The eviction of the nomadic herdsmen from the area, coupled with the good rainfall experienced this year, has resulted in a bumper harvest for farmers, especially those into plantain farming.
The over-production has resulted in the export of the excess produce to neighbouring countries.
For over a year now farmers in the district have had to find new markets for their produce to avoid a glut on the Ghanaian market.
Consequently, for almost a year now plantain traders in Agogo alone have been exporting at least 17 big trucks of plantain to Burkina Faso weekly.
This has created job opportunities for labourers and drivers who have found brisk business on market days in Agogo.
The situation calls for a broader assessment of the agricultural sector and the ability of farmers to sustain the increase in food production.
Although agriculture is a key part of the country's economy, the structure of the sector is vulnerable because it is rain fed. Drought and other challenges of the weather pose risks for farmers relying on the rains to earn a living.
It is in this regard that we suggest the establishment of micro irrigation projects for small-holder farmers to produce more food to help achieve food security.
This could be in the form of a scheme where farmers are made to form groups, registered and then given micro irrigation machines on credit and allowed to repay in bullet instalments after harvesting their crops.

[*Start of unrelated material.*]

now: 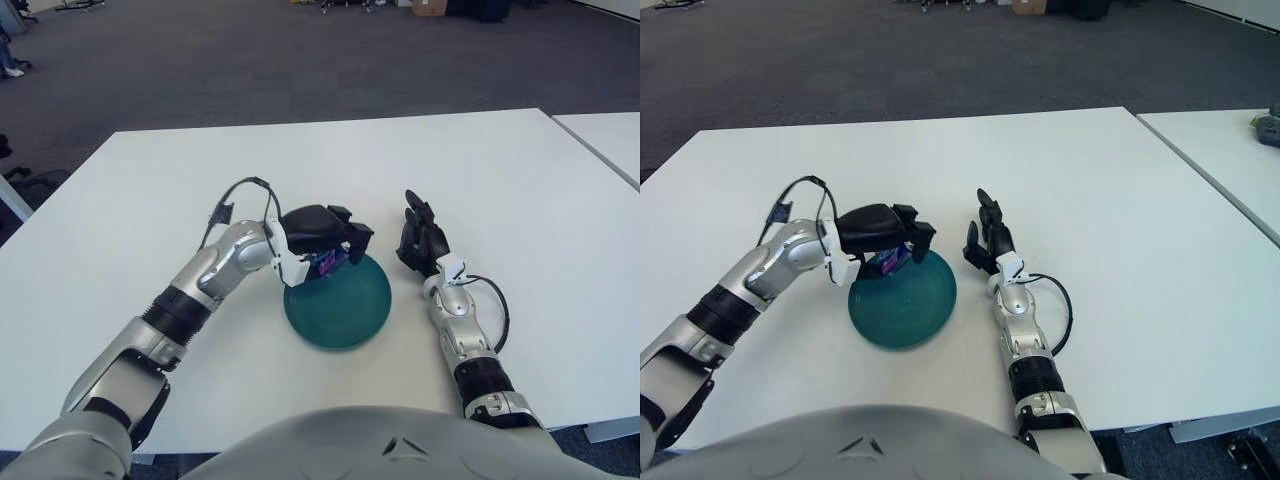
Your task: Put the gum into the plate.
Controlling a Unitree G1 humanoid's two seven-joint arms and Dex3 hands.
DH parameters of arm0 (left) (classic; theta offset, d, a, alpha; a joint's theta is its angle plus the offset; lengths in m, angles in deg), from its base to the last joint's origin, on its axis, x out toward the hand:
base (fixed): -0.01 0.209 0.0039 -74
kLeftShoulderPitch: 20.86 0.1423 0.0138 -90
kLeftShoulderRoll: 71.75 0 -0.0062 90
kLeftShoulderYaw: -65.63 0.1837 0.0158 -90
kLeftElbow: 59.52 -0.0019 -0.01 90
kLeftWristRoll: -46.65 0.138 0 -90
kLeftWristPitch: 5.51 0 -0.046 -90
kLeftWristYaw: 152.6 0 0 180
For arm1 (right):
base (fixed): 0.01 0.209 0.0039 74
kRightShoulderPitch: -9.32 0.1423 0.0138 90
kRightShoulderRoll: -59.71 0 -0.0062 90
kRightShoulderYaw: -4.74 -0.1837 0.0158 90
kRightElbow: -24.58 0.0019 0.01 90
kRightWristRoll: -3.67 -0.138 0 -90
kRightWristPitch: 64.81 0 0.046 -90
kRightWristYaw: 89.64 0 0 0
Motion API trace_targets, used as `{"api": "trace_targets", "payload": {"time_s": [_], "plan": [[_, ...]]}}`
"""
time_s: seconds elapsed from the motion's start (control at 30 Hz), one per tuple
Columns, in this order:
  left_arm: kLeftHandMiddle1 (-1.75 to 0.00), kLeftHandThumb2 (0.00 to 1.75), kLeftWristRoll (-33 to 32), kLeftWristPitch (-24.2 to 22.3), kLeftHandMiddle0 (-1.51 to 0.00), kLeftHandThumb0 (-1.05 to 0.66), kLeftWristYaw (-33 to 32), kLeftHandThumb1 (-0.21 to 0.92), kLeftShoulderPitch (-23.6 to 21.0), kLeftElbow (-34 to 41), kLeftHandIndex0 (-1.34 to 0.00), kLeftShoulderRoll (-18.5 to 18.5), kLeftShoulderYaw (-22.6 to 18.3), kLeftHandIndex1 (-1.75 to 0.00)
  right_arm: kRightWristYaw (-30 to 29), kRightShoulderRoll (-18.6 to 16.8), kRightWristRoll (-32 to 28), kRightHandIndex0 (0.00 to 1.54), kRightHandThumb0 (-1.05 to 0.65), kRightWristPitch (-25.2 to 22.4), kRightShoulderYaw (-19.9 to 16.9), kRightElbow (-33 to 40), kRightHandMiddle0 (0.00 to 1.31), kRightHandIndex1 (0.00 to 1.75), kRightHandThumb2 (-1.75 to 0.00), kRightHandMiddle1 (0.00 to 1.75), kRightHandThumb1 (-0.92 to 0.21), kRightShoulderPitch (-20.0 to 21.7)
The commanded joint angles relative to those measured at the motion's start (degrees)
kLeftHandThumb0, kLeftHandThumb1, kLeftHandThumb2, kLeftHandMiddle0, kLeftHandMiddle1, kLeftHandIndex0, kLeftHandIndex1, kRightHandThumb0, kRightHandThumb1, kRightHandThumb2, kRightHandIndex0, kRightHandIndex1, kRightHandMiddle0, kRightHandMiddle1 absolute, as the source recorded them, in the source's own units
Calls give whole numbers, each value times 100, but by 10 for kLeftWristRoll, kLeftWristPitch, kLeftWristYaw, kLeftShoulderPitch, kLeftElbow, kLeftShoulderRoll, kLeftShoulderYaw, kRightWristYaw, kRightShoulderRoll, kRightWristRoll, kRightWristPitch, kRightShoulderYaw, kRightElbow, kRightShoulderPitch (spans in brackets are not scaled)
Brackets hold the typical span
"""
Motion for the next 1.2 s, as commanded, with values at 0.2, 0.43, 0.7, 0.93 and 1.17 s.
{"api": "trace_targets", "payload": {"time_s": [0.2, 0.43, 0.7, 0.93, 1.17], "plan": [[-165, 151, 3, 23, -63, 0, 1, 13, 4, -43, -69, 8, 11, -175, -1, 1, -4, 5, -72, -4, -9, -84, 0, 0, -93, 22, -92, -27], [-170, 143, -12, -22, -59, 0, 67, 20, 9, -3, -62, -3, 13, -170, 6, -5, -14, 5, -72, -11, -13, -76, 0, 0, -95, 20, -92, -32], [-142, 58, -16, -91, -35, -31, 158, 76, 17, 35, -20, -17, 24, -147, -1, -9, -11, 7, -70, -9, -12, -59, 0, 1, -97, 23, -92, -39], [-49, 38, -14, -132, -27, -84, 232, 91, 7, 55, -1, -28, 43, -86, -16, -6, 6, 10, -70, -1, -5, -50, 0, 2, -99, 26, -92, -45], [-6, 52, -11, -149, -17, -101, 268, 92, -3, 75, 0, -42, 53, -41, -15, -6, 5, 11, -71, -16, -3, -39, 0, 2, -101, 27, -92, -46]]}}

This would be based on farmers’ capacity and willingness to repay.
Another challenge is the fact that farmers do not have a reliable market for their produce.
Apart from cocoa and perhaps cashew which have a guaranteed and regulated market by COCOBOD, many other agricultural produce are not easy to be sold because of the lack of reliable markets.
The National Food Buffer Stock Company (NAFCO) which was established to provide guaranteed market for food grain is timely and commendable, but similar institutions should be put up to cater for other crops such as vegetables, cassava, pineapple and pawpaw.
When this is done, farmers will be encouraged to stay in business to produce more food for the country and also make some reasonable income to take care of their families and improve their livelihood.
It is our opinion that food security and sustainable agriculture are inseparable. Agriculture can be seen as sustainable if it is economically viable, socially supportive and ecologically sound.
The Agogo story has shown that with a sound environment and little incentive, farmers can rise to the occasion and plant more and expect to reap the full benefits of their toil.